● **WHAT YOU NEED TO DO**: Count, in the data that follows, every line with the string "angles", and give that count as the whole reply.
(SUPPLIED MATERIAL begins)
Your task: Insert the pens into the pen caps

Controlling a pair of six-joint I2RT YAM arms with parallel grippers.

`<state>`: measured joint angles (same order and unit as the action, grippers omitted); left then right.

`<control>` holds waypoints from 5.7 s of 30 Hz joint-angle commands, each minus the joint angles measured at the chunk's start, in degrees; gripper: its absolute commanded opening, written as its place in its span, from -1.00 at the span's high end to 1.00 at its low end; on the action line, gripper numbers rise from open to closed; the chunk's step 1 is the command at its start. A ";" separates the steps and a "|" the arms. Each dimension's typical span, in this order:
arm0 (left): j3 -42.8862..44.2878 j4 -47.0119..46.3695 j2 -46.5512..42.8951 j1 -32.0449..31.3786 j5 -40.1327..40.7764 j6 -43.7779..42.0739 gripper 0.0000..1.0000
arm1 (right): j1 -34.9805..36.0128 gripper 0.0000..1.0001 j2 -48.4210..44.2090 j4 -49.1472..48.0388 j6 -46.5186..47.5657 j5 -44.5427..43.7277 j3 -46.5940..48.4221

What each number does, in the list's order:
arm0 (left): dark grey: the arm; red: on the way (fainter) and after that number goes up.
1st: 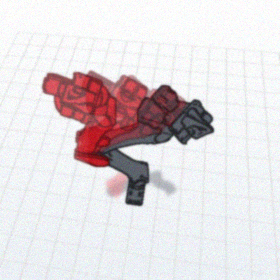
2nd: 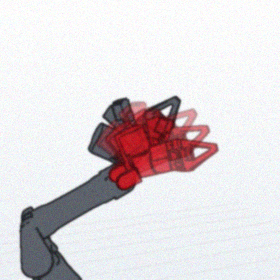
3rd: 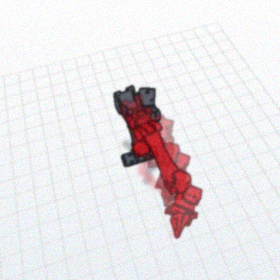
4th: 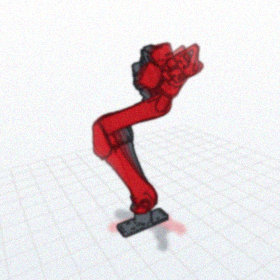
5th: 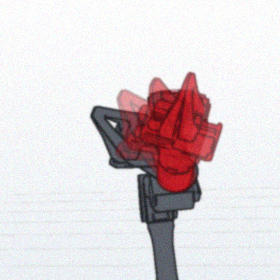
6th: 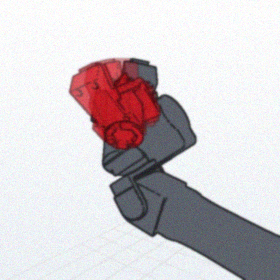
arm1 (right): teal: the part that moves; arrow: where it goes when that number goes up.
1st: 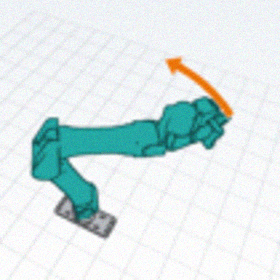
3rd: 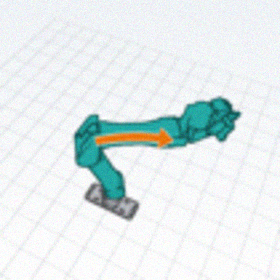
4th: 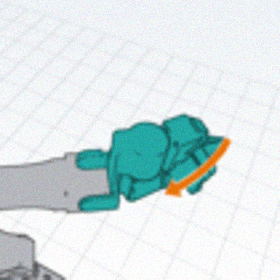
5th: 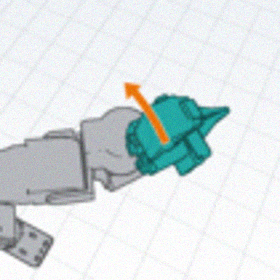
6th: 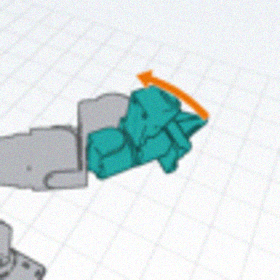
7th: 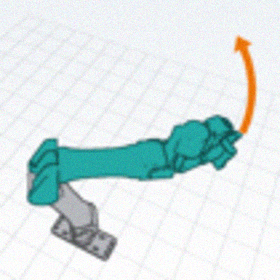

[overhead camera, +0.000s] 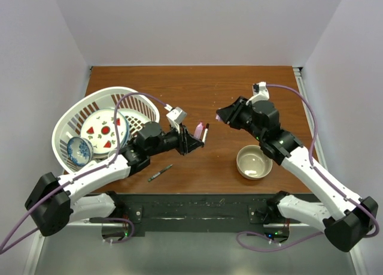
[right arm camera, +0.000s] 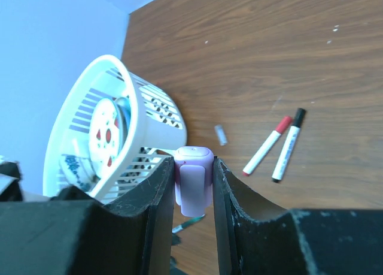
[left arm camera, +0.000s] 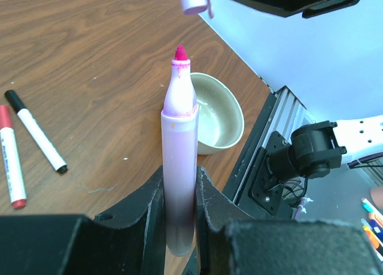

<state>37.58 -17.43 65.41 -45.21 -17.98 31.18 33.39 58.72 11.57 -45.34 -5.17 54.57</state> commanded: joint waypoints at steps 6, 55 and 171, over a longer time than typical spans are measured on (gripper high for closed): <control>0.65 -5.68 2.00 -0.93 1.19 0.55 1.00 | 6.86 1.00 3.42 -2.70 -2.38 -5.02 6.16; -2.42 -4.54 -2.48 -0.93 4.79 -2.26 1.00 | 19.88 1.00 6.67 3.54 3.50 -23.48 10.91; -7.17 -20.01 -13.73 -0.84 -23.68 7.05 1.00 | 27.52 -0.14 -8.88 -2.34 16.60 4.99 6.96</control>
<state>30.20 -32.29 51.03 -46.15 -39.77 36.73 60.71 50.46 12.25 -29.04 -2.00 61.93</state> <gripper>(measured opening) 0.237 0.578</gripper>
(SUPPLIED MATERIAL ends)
● **OUTPUT OF THE TASK**: 2